Про Веру сказали тоже, когда послали ее звать к чаю, что она не придет. А ужинать просила оставить ей, говоря, что пришлет, если захочет есть. Никто не видал, как она вышла, кроме Райского.
– Скажи Марине, Яков, чтобы барышне, как спросит, не забыли разогреть жаркое, а пирожное отнести на ледник, а то распустится! – приказывала бабушка. – А ты, Егорка, как Борис Павлович вернется, не забудь доложить, что ужин готов, чтоб он не подумал, что ему не оставили, да не лег спать голодный!
– Слушаю-с, – сказали оба.
– Полунощники, право, полунощники! – с досадой и с тоской про себя заметила бабушка, – шатаются об эту пору: холод эдакой…
– Я пойду в сад, – сказала Полина Карповна, – может быть, m-r Boris недалеко. Он будет очень рад видеться со мной… Я заметила, что он хотел мне кое-что сказать… – таинственно прибавила она. – Он, верно, не знал, что я здесь…
– Знал, оттого и ушел, – шепнула Марфинька Викентьеву.
– Я – вот что сделаю, Марфа Васильевна: побегу вперед, сяду за куст и объяснюсь с ней в любви голосом Бориса Павловича… – предложил было ей, тоже шепотом, Викентьев и хотел идти.
– Она, пожалуй, испугается и упадет в обморок, тогда бабушка даст вам знать! Что выдумали! – отвечала она, удерживая его за рукав.
– Я пойду на минуту, позвольте, я приведу беглеца… – настаивала Полина Карповна.

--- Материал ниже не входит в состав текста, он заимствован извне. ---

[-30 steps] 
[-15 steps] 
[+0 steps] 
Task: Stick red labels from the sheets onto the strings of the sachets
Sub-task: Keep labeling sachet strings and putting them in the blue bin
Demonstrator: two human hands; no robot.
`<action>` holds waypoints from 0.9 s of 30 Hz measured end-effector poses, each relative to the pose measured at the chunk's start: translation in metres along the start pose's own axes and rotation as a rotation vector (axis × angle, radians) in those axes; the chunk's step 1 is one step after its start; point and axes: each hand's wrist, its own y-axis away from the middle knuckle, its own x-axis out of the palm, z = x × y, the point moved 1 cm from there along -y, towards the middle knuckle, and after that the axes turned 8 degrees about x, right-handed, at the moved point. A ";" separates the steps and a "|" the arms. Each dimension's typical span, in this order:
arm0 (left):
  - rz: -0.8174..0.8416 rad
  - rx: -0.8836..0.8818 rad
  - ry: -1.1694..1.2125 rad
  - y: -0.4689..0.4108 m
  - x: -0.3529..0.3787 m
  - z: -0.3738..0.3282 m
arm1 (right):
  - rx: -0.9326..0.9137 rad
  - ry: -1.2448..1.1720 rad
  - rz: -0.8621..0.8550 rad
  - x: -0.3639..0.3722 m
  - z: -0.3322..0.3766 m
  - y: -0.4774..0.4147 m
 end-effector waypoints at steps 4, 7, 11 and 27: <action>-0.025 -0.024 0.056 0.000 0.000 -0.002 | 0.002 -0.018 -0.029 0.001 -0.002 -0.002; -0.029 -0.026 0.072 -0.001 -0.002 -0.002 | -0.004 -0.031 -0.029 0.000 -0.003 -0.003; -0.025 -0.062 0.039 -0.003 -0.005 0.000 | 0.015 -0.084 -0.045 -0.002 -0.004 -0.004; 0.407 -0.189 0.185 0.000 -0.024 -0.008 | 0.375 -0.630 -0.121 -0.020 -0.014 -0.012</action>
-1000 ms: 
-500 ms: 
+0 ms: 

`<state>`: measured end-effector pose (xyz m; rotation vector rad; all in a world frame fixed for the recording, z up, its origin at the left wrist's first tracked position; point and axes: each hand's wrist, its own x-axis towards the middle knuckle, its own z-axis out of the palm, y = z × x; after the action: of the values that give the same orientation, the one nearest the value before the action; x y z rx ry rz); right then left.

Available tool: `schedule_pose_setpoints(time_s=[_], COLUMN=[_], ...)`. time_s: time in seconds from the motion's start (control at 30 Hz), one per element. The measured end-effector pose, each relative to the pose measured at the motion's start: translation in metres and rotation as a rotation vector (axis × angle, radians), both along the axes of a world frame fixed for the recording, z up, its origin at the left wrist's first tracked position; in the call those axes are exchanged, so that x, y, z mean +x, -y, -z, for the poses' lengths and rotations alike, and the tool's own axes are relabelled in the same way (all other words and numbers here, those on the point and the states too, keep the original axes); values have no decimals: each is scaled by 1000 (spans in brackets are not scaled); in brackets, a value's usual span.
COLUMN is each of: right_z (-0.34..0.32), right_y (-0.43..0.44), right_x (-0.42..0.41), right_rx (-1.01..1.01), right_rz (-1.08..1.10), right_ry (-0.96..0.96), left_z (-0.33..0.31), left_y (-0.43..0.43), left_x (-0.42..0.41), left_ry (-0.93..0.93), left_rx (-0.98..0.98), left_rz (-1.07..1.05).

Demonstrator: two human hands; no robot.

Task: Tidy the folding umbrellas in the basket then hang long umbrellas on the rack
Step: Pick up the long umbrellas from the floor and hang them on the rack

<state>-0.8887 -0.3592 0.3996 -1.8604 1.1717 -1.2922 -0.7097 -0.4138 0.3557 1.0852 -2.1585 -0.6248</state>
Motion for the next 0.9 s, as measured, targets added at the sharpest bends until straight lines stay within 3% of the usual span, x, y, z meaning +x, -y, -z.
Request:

– Идите, Бог с вами! – сказала Татьяна Марковна, – да глаз не выколите: вон темнота какая! хоть Егорку возьмите, он проводит с фонарем…

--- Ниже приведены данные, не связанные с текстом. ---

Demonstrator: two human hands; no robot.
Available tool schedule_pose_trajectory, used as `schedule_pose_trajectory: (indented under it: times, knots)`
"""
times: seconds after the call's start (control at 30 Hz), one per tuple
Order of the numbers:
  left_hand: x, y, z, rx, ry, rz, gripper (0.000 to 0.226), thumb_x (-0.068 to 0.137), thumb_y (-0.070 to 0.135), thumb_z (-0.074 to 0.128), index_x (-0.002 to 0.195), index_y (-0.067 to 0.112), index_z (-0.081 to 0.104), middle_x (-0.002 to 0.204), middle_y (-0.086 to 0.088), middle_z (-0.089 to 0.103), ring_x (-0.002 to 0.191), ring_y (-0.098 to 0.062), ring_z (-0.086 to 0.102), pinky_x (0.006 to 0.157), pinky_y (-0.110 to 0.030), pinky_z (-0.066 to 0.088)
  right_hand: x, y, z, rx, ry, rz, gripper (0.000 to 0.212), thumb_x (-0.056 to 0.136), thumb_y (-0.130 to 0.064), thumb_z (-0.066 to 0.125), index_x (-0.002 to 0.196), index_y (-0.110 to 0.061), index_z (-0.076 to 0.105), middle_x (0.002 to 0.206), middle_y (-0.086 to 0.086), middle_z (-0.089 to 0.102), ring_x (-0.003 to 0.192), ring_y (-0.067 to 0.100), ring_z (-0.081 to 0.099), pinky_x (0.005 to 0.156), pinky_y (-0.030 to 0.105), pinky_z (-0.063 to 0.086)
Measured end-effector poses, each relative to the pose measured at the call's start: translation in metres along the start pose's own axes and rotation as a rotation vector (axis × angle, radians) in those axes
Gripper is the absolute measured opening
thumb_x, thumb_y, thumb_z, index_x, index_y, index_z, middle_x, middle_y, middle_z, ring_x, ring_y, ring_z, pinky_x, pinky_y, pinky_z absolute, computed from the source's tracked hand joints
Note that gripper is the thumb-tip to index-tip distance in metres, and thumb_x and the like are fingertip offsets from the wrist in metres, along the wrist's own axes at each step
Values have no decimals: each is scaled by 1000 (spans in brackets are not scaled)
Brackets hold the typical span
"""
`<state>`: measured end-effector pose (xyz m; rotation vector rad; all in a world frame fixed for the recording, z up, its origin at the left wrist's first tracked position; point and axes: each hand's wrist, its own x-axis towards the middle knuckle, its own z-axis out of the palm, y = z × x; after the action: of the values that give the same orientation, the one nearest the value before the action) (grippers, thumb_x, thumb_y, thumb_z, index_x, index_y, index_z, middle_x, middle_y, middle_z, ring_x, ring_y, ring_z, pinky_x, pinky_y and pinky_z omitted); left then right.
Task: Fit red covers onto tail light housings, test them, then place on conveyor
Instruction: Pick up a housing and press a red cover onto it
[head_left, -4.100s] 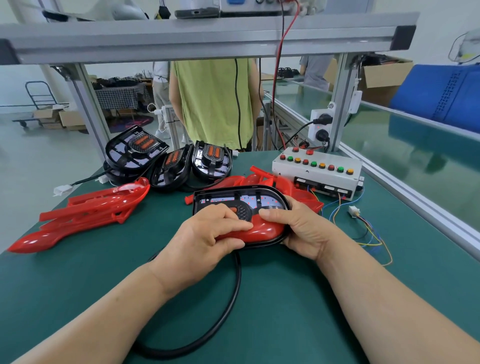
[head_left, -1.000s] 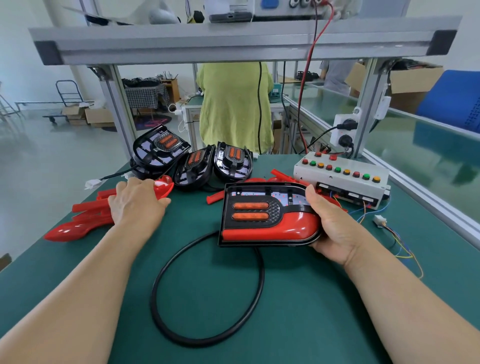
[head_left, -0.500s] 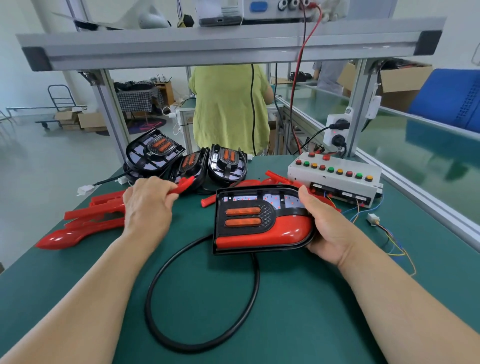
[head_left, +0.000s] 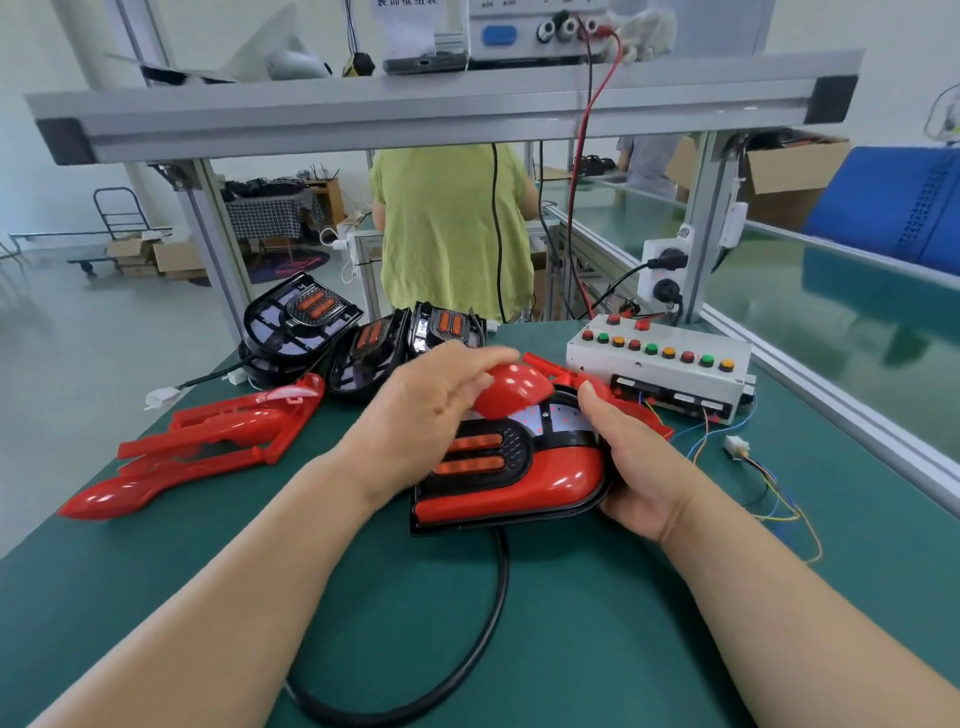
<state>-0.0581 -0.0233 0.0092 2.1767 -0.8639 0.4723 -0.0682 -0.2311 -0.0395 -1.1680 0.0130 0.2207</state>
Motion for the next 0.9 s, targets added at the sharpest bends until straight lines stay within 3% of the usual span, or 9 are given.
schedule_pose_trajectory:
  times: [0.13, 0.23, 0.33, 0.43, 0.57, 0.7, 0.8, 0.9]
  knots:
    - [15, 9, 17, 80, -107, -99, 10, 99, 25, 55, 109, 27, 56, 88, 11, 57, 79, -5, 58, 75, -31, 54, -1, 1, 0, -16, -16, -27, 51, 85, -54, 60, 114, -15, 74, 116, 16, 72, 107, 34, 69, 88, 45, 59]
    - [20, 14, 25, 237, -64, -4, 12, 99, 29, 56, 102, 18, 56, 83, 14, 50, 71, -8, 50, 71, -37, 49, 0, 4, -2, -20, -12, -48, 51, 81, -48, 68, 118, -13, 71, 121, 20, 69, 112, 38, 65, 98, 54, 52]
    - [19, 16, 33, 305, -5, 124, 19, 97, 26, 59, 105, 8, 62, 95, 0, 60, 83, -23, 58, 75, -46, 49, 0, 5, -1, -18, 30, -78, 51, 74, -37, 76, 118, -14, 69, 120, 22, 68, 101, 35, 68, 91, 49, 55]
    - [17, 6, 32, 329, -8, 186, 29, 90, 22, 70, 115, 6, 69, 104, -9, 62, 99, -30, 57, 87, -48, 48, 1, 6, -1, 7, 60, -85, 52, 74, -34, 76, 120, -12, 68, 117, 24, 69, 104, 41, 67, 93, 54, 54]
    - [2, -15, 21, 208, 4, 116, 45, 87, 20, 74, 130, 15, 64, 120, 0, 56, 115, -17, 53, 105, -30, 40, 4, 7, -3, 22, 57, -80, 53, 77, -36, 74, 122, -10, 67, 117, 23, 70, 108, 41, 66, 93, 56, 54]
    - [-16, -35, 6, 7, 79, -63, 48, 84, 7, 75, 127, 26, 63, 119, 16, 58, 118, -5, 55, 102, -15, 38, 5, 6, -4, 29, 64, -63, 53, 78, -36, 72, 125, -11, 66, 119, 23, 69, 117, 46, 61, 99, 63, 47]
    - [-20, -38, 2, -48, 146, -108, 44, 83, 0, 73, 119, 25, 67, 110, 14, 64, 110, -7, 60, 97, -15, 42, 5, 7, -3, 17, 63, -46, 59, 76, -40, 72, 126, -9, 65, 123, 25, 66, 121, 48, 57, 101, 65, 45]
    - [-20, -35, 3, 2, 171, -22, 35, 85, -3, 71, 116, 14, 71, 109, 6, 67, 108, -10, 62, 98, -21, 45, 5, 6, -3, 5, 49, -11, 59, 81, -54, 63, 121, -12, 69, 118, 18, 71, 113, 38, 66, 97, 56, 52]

– Нет, я одна: не нужно, чтоб нам мешали…
620
– Напрасно! – вежливо заметил Тит Никоныч, – в эти сырые вечера отнюдь не должно позволять себе выходить после восьми часов.
– Я не боюсь… – сказала Крицкая, надевая мантилью.
– Я бы не смел останавливать вас, – заметил он, – но один врач – он живет в Дюссельдорфе, что близ Рейна… я забыл его фамилию – теперь я читаю его книгу и, если угодно, могу доставить вам… Он предлагает отменные гигиенические правила… Он советует…
Он не кончил, потому что Полина Карповна ушла, сказав ему только, чтоб он подождал и отвез ее домой.
– С полным удовольствием, с полным удовольствием! – говорил он, кланяясь ей вслед и затворяя за ней двери ко двору и саду.
XIV
Немного спустя после этого разговора, над обрывом, в глубокой темноте, послышался шум шагов между кустами. Трещали сучья, хлестали сильно задеваемые ветви, осыпались листы, и слышались торопливые, широкие скачки – взбиравшегося на крутизну, будто раненого или испуганного зверя.
Шум всё ближе, ближе, наконец из кустов выскочил на площадку перед обрывом Райский, но более исступленный и дикий, чем раненый зверь. Он бросился на скамью, выпрямился и сидел минуты две неподвижно, потом всплеснул руками и закрыл ими глаза.
«Во сне это, или наяву! – шептал он точно потерянный. – Нет, я ошибся, не может быть! Мне почудилось!..»
Он встал, опять сел, как будто во что-то вслушиваясь, потом положил руки на колени и разразился нервическим хохотом.
«Какие тут еще сомнения, вопросы, тайны! – сказал он и опять захохотал, качаясь от смеха взад и вперед. – Статуя! чистота! красота души! Вера – статуя! А он!.. И пальто, которое я послал «изгнаннику», валяется у беседки! и пари свое он взыскал с меня, двести двадцать рублей, да прежних восемьдесят… да, да! это триста рублей!.. Секлетея Бурдалахова!»
621
Он захохотал снова, как будто застонал. Потом вдруг замолчал и схватился за бок.
«О, как больно здесь! – стонал он. – Вера-кошка! Вера-тряпка… слабонервная, слабосильная… из тех падших, жалких натур, которых поражает пошлая, чувственная страсть – обыкновенно к какому-нибудь здоровому хаму!.. Пусть так – она свободна, но как она смела ругаться над человеком, который имел неосторожность пристраститься к ней, над братом, другом!.. – с яростью шипел он, – о, мщение, мщение!»